- **PROBLEM DETAILS**: Would you set down the data that follows, word for word, without any pictures?

- **ENTRIES PROVIDED**:
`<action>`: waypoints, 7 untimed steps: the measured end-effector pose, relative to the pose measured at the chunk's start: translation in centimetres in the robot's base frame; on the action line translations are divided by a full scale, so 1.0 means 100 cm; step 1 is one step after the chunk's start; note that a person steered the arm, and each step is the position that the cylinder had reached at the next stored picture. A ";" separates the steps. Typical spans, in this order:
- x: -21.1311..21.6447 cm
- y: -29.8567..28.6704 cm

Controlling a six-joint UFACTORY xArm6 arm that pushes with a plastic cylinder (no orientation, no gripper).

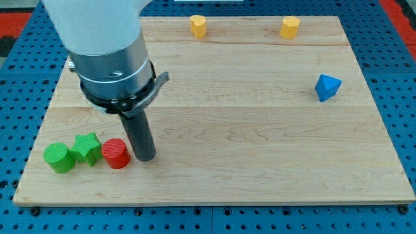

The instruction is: Push blue blocks into green blocks and red circle

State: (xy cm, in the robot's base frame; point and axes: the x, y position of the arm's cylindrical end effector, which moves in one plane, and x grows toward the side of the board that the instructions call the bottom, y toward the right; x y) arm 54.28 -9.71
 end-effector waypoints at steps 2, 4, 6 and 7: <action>0.002 0.118; -0.051 0.369; -0.096 0.355; -0.121 0.333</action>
State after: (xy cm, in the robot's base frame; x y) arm 42.18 23.62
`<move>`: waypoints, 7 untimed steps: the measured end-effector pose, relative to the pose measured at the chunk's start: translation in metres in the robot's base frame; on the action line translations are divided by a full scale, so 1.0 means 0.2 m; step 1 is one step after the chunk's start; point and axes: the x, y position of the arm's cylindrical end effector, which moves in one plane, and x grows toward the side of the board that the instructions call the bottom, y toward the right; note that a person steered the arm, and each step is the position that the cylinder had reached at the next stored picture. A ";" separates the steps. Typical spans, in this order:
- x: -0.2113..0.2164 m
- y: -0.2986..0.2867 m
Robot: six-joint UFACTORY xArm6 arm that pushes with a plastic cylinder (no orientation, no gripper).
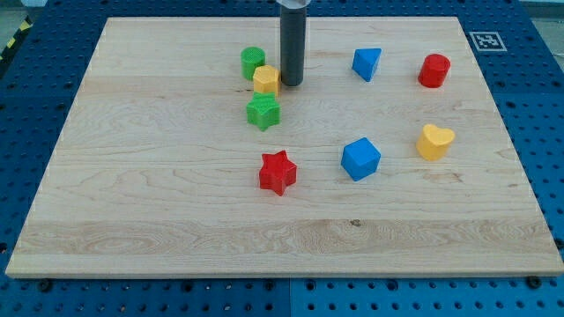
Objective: Slide the red circle closer to the blue triangle
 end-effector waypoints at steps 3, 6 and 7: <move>0.00 0.37; 0.18 0.88; 0.19 1.08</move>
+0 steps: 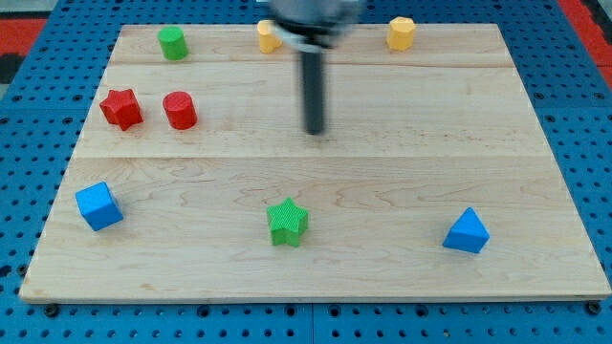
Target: Slide the blue triangle towards the center right
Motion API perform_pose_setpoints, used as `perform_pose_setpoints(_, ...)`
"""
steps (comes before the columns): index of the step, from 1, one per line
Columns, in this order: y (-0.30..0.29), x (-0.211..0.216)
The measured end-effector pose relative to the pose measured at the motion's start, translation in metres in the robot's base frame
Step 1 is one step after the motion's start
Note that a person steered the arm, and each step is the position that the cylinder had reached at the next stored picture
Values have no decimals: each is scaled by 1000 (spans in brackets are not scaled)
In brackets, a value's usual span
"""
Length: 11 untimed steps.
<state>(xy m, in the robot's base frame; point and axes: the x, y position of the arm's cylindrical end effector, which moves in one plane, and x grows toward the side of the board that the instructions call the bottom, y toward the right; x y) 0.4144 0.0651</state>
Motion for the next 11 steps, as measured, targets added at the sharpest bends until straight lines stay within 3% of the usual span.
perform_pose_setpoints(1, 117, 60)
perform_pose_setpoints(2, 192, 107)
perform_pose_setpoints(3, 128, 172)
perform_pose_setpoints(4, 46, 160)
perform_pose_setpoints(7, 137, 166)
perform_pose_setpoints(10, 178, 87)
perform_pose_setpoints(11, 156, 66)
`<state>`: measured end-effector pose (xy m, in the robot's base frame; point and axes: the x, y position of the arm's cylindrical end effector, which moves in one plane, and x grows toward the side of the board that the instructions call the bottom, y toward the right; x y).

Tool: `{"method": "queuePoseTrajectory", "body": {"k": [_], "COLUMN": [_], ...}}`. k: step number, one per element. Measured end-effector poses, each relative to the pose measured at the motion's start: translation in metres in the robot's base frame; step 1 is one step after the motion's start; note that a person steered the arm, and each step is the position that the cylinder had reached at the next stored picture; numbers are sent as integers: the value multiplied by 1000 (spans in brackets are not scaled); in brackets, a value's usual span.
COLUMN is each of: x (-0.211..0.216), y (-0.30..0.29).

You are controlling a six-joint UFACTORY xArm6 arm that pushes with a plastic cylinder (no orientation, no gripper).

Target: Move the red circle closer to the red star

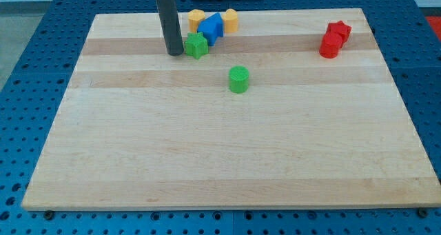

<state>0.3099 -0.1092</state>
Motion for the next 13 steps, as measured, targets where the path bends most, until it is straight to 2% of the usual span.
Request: {"method": "queuePoseTrajectory", "body": {"k": [2,4,5,7,10,11,13], "x": [84,151,140,81,25,22,55], "y": [17,103,130,130,126,125,212]}}
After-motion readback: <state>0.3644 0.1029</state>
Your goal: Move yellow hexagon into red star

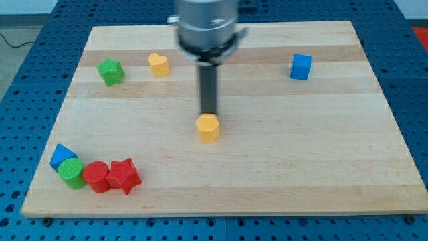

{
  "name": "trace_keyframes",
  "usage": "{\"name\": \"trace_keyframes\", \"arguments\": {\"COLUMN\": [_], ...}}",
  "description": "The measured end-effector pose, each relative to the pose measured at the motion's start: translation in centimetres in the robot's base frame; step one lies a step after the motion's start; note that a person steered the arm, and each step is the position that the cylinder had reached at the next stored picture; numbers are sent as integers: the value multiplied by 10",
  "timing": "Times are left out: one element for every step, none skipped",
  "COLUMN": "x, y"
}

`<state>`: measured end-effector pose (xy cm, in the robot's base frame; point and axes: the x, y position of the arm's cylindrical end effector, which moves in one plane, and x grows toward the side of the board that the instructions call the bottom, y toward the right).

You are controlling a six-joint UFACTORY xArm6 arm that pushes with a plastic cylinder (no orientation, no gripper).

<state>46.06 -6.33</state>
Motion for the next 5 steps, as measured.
{"name": "trace_keyframes", "arguments": {"x": [28, 17, -38, -48, -25], "y": [-97, -114, -65, 44, 102]}}
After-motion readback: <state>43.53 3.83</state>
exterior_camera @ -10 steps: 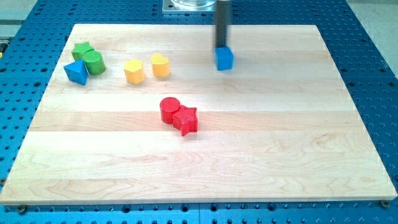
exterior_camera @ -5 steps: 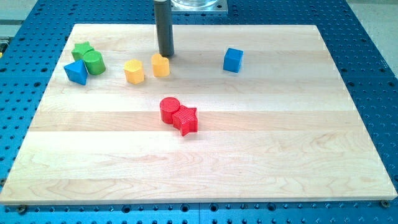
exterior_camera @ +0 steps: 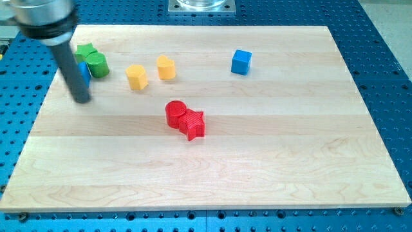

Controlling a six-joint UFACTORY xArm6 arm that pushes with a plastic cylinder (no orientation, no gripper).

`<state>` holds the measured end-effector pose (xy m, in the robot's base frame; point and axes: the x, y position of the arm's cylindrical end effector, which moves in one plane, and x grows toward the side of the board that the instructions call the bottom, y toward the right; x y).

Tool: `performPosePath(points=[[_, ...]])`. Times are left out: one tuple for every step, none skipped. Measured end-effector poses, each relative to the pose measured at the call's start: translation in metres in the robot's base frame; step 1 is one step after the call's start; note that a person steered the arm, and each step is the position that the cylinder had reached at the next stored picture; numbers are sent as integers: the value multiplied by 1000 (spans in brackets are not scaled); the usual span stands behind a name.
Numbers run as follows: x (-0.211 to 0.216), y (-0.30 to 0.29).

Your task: Slide the blue blocks diagonally to each other

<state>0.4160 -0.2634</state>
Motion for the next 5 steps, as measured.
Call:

- **SOLUTION TO THIS TASK**:
`<action>`: waypoints, 7 untimed steps: the measured end-effector pose, relative to the pose measured at the chunk's start: translation in centimetres in the robot's base frame; on the action line translations are divided by a full scale, so 1.0 means 100 cm; step 1 is one step after the chunk's start; note that a person steered the arm, and each step is the position that the cylinder had reached at the next stored picture. A ";" separates the steps. Typical spans, in this order:
- x: -21.1311..21.6447 cm
- y: -29.8567..28.6704 cm

Controlling a six-joint UFACTORY xArm6 arm that pushes with a plastic cylinder (no orientation, no gripper).


The instruction is: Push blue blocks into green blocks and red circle

State: (xy cm, in the robot's base frame; point and axes: the x, y position of the arm's cylindrical end effector, which moves in one plane, and x grows toward the side of the board that the instructions call the bottom, y toward the right; x y) arm 54.28 -9.71
 end-effector waypoints at steps 2, 4, 6 and 7: <action>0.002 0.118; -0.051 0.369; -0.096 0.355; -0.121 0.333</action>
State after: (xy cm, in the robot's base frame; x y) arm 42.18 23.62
`<move>`: waypoints, 7 untimed steps: the measured end-effector pose, relative to the pose measured at the chunk's start: translation in metres in the robot's base frame; on the action line translations are divided by a full scale, so 1.0 means 0.2 m; step 1 is one step after the chunk's start; point and axes: the x, y position of the arm's cylindrical end effector, which moves in one plane, and x grows toward the side of the board that the instructions call the bottom, y toward the right; note that a person steered the arm, and each step is the position that the cylinder had reached at the next stored picture. A ";" separates the steps. Typical spans, in this order:
- x: -0.2113..0.2164 m
- y: -0.2986..0.2867 m
Robot: six-joint UFACTORY xArm6 arm that pushes with a plastic cylinder (no orientation, no gripper).
Objective: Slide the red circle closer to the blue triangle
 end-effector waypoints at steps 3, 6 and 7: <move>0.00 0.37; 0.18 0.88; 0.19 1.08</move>
+0 steps: 
Target: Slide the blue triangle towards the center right
Motion API perform_pose_setpoints, used as `perform_pose_setpoints(_, ...)`
"""
steps (comes before the columns): index of the step, from 1, one per line
Columns, in this order: y (-0.30..0.29), x (-0.211..0.216)
The measured end-effector pose relative to the pose measured at the motion's start, translation in metres in the robot's base frame
Step 1 is one step after the motion's start
Note that a person steered the arm, and each step is the position that the cylinder had reached at the next stored picture
Values have no decimals: each is scaled by 1000 (spans in brackets are not scaled)
In brackets, a value's usual span
"""
Length: 11 untimed steps.
<state>(xy m, in the robot's base frame; point and axes: the x, y position of the arm's cylindrical end effector, which moves in one plane, and x grows toward the side of the board that the instructions call the bottom, y toward the right; x y) 0.4144 0.0651</state>
Motion for the next 11 steps, as measured, targets added at the sharpest bends until straight lines stay within 3% of the usual span.
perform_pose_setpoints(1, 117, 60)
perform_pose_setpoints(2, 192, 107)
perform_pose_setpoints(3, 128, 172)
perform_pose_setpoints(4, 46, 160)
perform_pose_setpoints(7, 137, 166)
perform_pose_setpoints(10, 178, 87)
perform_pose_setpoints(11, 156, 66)
`<state>`: measured end-effector pose (xy m, in the robot's base frame; point and axes: the x, y position of the arm's cylindrical end effector, which moves in one plane, and x grows toward the side of the board that the instructions call the bottom, y toward the right; x y).

Tool: `{"method": "queuePoseTrajectory", "body": {"k": [_], "COLUMN": [_], ...}}`. k: step number, one per element. Measured end-effector poses, each relative to the pose measured at the motion's start: translation in metres in the robot's base frame; step 1 is one step after the motion's start; note that a person steered the arm, and each step is the position that the cylinder had reached at the next stored picture; numbers are sent as integers: the value multiplied by 1000 (spans in brackets are not scaled); in brackets, a value's usual span.
COLUMN is each of: x (-0.211..0.216), y (-0.30..0.29).

You are controlling a six-joint UFACTORY xArm6 arm that pushes with a plastic cylinder (no orientation, no gripper).

Target: Move the red circle closer to the red star


<state>0.3099 -0.1092</state>
Motion for the next 13 steps, as measured, targets where the path bends most, until it is straight to 2% of the usual span.
Request: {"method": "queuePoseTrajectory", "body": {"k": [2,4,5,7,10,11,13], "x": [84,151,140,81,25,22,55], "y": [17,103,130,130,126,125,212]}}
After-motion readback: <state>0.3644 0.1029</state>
Your goal: Move yellow hexagon into red star


{
  "name": "trace_keyframes",
  "usage": "{\"name\": \"trace_keyframes\", \"arguments\": {\"COLUMN\": [_], ...}}",
  "description": "The measured end-effector pose, each relative to the pose measured at the motion's start: translation in centimetres in the robot's base frame; step one lies a step after the motion's start; note that a person steered the arm, and each step is the position that the cylinder had reached at the next stored picture; numbers are sent as integers: the value multiplied by 10",
  "timing": "Times are left out: one element for every step, none skipped",
  "COLUMN": "x, y"
}

`<state>`: measured end-effector pose (xy cm, in the robot's base frame; point and axes: the x, y position of the arm's cylindrical end effector, which moves in one plane, and x grows toward the side of the board that the instructions call the bottom, y toward the right).

You are controlling a six-joint UFACTORY xArm6 arm that pushes with a plastic cylinder (no orientation, no gripper).

<state>46.06 -6.33</state>
Motion for the next 5 steps, as measured.
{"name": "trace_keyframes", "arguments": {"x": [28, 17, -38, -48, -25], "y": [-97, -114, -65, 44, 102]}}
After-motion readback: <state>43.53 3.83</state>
exterior_camera @ -10 steps: 
exterior_camera @ -5 steps: 
exterior_camera @ +0 steps: 

Controlling a six-joint UFACTORY xArm6 arm that pushes with a plastic cylinder (no orientation, no gripper).

`<state>` holds the measured end-effector pose (xy m, in the robot's base frame; point and axes: the x, y position of the arm's cylindrical end effector, which moves in one plane, and x grows toward the side of the board that the instructions call the bottom, y toward the right; x y).

Tool: `performPosePath(points=[[_, ...]])`. Times are left out: one tuple for every step, none skipped. Measured end-effector poses, each relative to the pose measured at the call's start: translation in metres in the robot's base frame; step 1 is one step after the call's start; note that a person steered the arm, and each step is the position that the cylinder had reached at the next stored picture; numbers are sent as integers: the value multiplied by 1000 (spans in brackets are not scaled); the usual span stands behind a name.
Numbers run as follows: x (-0.211 to 0.216), y (-0.30 to 0.29).

Your task: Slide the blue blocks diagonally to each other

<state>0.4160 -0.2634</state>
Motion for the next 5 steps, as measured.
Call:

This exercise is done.